By Lee Hedgepeth
Alabama Political Reporter
Yesterday in the Alabama State House, members of the Senate’s Governmental Affairs Committee held their first meeting of the 2014 legislative session, and it did not take long for the debate to get heated.
One bill before the committee, SB16, would make changes to certain sunset procedures. The proposal drew some criticism from both sides of the aisle.
In general, many state government agencies have “sunset” provisions, allowing for all or part of an entity to dissolve after a specified period of time unless acted on by the legislature at the recommendation of the Sunset Committee. Because of the sheer number of such agencies, some legislators, like Senator Phil Williams of Cherokee, support making changes that would allow the full body to vote on sunsetting legislation together, if so recommended by the Sunset Committee, in an effort to – as Williams explained – make better use of the “legislative economy” that members must deal with: a limited time in which to make a lot of decisions.
Others, though, see the bill quite differently.
When her time to speak on the proposal came, the Senate’s top Democrat Vivian Figures had no qualms. “Let’s get real,” she began. She said the effort is merely another attempt to “suppress the minority’s opportunity to have time at the microphone.” In the past, with sunset bills required to be passed individually, the minority has seized the opportunity to slow things down in the Senate.

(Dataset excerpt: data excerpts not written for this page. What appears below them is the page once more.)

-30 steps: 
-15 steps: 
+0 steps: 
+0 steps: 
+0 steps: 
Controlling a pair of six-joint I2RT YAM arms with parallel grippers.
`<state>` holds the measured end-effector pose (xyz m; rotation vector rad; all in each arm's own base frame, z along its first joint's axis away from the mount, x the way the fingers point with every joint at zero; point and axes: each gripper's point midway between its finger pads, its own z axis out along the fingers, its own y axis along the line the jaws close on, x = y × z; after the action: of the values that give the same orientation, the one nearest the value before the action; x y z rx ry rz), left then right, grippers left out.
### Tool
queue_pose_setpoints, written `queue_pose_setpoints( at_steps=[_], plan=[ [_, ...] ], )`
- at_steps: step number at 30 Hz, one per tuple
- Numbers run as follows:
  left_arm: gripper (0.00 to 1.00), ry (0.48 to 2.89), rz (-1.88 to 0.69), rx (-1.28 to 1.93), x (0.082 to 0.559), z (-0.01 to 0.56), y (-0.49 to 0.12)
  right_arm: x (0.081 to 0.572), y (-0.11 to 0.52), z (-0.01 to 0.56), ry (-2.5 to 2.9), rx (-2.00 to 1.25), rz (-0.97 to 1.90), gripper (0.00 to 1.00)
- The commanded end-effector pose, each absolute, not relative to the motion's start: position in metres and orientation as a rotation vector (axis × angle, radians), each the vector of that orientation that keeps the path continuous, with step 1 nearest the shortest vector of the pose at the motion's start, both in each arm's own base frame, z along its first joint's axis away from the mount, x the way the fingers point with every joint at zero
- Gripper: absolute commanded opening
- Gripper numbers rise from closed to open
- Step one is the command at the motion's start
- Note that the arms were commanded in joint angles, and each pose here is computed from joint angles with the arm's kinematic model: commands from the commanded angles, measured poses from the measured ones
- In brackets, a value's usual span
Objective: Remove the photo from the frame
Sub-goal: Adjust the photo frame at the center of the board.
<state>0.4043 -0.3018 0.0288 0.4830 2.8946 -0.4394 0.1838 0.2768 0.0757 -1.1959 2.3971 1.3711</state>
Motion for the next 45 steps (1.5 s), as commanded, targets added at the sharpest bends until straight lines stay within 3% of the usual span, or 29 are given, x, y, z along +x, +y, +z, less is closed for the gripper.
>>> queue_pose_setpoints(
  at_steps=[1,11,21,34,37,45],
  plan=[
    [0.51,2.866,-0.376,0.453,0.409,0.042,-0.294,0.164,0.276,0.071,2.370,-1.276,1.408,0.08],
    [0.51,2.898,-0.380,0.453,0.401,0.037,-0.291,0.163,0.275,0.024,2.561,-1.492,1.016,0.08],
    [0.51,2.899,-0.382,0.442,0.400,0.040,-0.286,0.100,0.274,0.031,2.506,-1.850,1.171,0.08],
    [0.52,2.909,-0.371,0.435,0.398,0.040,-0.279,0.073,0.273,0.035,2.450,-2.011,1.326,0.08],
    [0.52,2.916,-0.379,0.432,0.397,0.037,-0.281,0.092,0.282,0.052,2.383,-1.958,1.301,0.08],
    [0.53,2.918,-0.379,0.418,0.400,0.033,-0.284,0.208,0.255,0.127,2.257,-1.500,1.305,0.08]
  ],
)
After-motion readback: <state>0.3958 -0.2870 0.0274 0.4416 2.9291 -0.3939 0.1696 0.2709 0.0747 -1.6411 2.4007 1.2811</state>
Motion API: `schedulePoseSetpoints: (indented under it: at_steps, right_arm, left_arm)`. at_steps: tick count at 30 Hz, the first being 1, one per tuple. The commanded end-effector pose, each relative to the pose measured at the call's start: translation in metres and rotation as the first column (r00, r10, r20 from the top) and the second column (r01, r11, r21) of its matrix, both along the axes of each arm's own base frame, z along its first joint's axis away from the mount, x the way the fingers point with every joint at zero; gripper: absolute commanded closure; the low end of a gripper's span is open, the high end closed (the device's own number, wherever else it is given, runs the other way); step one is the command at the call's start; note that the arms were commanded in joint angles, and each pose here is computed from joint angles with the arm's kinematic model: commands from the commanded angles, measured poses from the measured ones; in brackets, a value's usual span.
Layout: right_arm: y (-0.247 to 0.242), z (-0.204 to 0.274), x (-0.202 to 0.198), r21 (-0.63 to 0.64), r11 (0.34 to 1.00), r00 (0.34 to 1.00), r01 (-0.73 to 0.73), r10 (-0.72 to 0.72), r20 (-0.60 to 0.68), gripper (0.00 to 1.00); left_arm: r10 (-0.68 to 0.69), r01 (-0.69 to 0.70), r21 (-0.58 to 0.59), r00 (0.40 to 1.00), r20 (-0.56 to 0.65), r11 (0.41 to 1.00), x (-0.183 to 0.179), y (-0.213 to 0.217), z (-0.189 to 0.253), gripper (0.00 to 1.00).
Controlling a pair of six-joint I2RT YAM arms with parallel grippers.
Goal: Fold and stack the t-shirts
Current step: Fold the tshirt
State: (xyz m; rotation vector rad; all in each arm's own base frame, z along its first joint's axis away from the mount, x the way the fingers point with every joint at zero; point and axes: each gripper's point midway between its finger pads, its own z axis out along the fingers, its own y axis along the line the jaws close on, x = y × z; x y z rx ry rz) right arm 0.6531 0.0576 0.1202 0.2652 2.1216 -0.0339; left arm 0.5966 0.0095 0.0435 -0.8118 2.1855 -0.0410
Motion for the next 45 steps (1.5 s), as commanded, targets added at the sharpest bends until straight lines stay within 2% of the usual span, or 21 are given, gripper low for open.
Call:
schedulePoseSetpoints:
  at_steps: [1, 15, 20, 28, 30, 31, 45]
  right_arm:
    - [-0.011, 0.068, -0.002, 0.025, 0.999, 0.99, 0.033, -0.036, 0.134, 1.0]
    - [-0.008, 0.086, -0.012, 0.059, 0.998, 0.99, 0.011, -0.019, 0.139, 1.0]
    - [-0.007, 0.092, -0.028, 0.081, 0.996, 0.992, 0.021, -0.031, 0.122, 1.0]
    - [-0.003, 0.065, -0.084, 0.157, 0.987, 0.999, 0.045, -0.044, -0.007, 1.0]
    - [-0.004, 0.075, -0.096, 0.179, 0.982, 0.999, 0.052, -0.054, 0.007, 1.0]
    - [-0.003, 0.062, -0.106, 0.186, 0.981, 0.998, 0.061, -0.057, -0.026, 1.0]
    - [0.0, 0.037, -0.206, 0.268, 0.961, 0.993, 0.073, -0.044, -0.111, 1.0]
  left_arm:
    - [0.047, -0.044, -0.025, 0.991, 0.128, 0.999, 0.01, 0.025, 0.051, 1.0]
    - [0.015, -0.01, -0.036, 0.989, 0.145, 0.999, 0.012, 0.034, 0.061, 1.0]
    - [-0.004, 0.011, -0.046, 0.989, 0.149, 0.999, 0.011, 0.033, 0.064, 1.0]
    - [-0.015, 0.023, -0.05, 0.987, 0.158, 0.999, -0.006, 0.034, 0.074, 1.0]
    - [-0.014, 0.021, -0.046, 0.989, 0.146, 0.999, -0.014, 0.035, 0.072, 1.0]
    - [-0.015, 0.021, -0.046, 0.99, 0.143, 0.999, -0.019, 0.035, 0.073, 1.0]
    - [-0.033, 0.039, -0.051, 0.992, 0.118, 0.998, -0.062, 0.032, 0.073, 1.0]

Another of the three Democrats on the Governmental Affairs Committee had serious frustrations to air. Senator Linda Coleman said that during her time in the body, she has come to understand the crucial role sunset procedures provide and she is not ready to see that go away. Sunset is very important, she said, because it allows an individual assessment of each provision by the public and by the legislators themselves.
Republican Senator Dick Brewbaker expressed doubts similar to those of the committee’s Democrats, saying that the reason he left the House of Representatives is because of the completely insignificant role the minority had played. “I’ve served as a member of the minority party,” Brewbaker said, and the House’s example, he explained, is not one the Senate should follow.
“I don’t care who’s in charge,” Senator Williams responded to the criticisms, “this is about legislative economy.”
The Sunset Committee, which would make the relevant recommendations about when to vote on provisions separately, is currently composed of 12 members, six from the House and six from the Senate. Only two Democrats serve on the committee, Senator Vivian Figures and Senator Laura Hall. Republicans include Representatives Sanderford, Patterson, Gaston, Buttram, and Weaver, as well as Senators Taylor, Brewbaker, Bussman, Reed, and Marsh
Despite the debate and concerns expressed, the Senate Governmental Affairs Committee did vote favorably for the measure, 6-3-1, with all Democrats in opposition and Senator Brewbaker abstaining. With the Committee’s favorable report – and a second reading of the bill, which occurred later in the day – SB16 could be passed as early as later this afternoon. This does seem possible, too, as Senate Pro Tem Del Marsh has promised a marathon legislative session today, with voting to take place throughout.